In fact, Starbucks employs fewer people in the US than in 2020, but has opened 1,000 more stores since then.
The lack of staff is attributed in part to a secret computer program used by bosses.
The software guesses how many staff will be needed for each shift at each store. Analyzes the climate, local events, and history of busy and quiet times past.
Workers and their managers say it woefully underestimates the time it takes to make drinks.
Each shot of espresso lasts 26 seconds, the staff says.
It’s not the only technology that bothers staff. Another is a rather ominous NBA-style shot clock placed near the drive-thru windows. Flashes red if the staff member speaks to a customer for more than 30 seconds.
Starbucks said it’s time for supervisors to see if they need to direct more workers to the drive-thru.
A regular Starbucks customer, Chris Mills, told Bloomberg how he waited 40 minutes for a latte he was buying on Mother’s Day for his wife.

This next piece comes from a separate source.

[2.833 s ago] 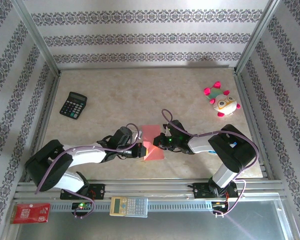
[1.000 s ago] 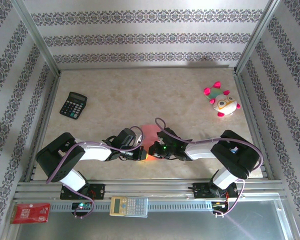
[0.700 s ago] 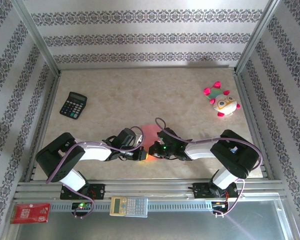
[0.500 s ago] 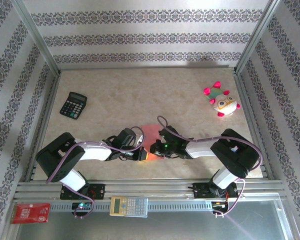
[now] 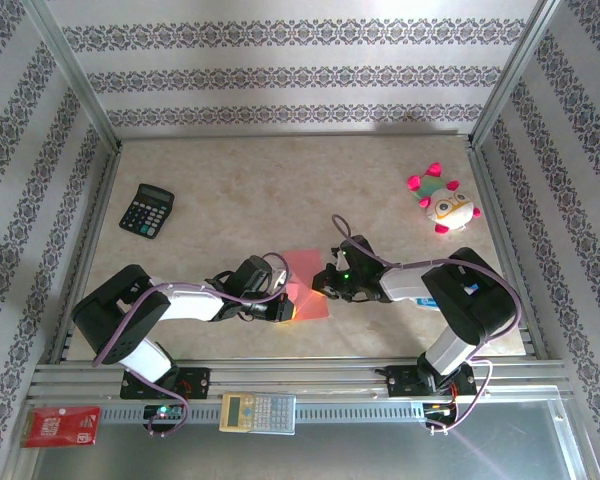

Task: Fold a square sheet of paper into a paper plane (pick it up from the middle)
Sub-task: Fold the triangle a second time at the center of the table, then turn over the paper at the center of the table.

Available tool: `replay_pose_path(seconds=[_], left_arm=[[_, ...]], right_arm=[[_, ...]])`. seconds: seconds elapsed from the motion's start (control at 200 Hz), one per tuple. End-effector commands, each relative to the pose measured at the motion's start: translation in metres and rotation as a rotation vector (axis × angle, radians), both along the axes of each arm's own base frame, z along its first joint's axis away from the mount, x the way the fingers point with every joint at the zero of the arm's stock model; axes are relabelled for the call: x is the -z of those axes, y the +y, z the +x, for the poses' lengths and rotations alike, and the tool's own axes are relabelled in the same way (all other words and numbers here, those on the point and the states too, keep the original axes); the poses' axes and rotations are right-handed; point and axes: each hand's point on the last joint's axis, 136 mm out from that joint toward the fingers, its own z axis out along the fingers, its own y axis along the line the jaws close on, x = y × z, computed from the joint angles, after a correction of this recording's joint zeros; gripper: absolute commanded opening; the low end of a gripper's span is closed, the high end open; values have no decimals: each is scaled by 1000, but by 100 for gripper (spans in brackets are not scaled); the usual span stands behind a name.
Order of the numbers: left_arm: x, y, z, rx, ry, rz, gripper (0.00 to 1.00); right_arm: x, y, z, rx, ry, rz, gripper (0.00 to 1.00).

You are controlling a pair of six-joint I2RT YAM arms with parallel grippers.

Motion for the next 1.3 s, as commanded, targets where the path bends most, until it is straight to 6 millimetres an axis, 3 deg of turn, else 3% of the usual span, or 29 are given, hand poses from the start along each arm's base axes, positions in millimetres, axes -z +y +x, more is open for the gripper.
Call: replay_pose_path(seconds=[0.0, 0.205, 0.275, 0.33, 0.535, 0.659, 0.754, 0.924, 1.009, 1.169, 1.294], left_arm=[[63, 63, -28, -38, 111, 323, 0], [50, 52, -19, -46, 95, 286, 0], [37, 40, -11, -52, 77, 235, 0], [21, 26, 0, -59, 49, 177, 6], [-46, -5, 34, -114, -76, -6, 26], [-69, 8, 49, -212, -136, -57, 36], [-75, 13, 59, -261, -160, -57, 36], [-62, -10, 66, -179, -70, -16, 15], [-52, -16, 72, -168, -61, -4, 11], [-30, -6, 87, -184, -61, 45, 6], [-14, -4, 86, -175, -43, 70, 4]], right_arm=[[37, -52, 18, 122, 2, -198, 0], [16, -63, 41, 153, -44, -139, 1], [-2, -59, 44, 132, -87, -104, 1], [-15, -55, 42, 115, -122, -86, 3], [-37, -32, 10, 41, -187, -68, 5], [-39, -16, -11, -14, -197, -66, 8], [-36, -19, -25, -22, -196, -128, 13], [-23, -36, -46, 16, -153, -265, 23], [-20, -36, -52, 27, -146, -295, 25], [-14, -27, -61, 13, -125, -322, 27], [-9, -24, -64, 9, -118, -344, 28]])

He said six baristas were forced to lose control.
He said he loves the “friendly handwritten smiley face and sometimes a note on the cup” at his local coffee shop in Shelton, Connecticut.
But that day, the consumer products executive said: “No one involved, from my observation, not even myself, the other customers and even the staff seemed to be happy.”
Techomic, a data company, analyzed wait times after Starbucks’ CEO himself admitted that long waits were one of the main reasons he was losing customers.
In addition to the above numbers, they found that those waiting between five and 15 minutes also increased: from 20 to 31 percent.
Three in five drink their coffee in less than five minutes, which seems about right. But before the pandemic there were four out of every five attended at that time.
Incredibly, one in 50 customers waits more than half an hour. One in 100 more than an hour.
Starbucks has had a disastrous start to the year, with tens of millions of customers heading to rivals or staying home.
Starbucks coffee shops have a clock that records how long staff talk to customers
Starbucks baristas say cafes are understaffed
A key factor, as even the company’s CEO Laxman Narasimhan acknowledges, is the slow service.
In early May, Starbucks reported a surprising drop in sales for the first time in nearly three years, and that was at the height of the pandemic. Only in November were record revenues recorded.
Multiple factors are to blame, including high prices, customers cutting back on spending and bad weather, but Starbucks’ CEO singled out slow service.
Starbucks’ growth has come thanks to complicated, customizable drinks like Frappuccinos in the summer or pumpkin spice lattes in the fall, but each one can take baristas several minutes to prepare.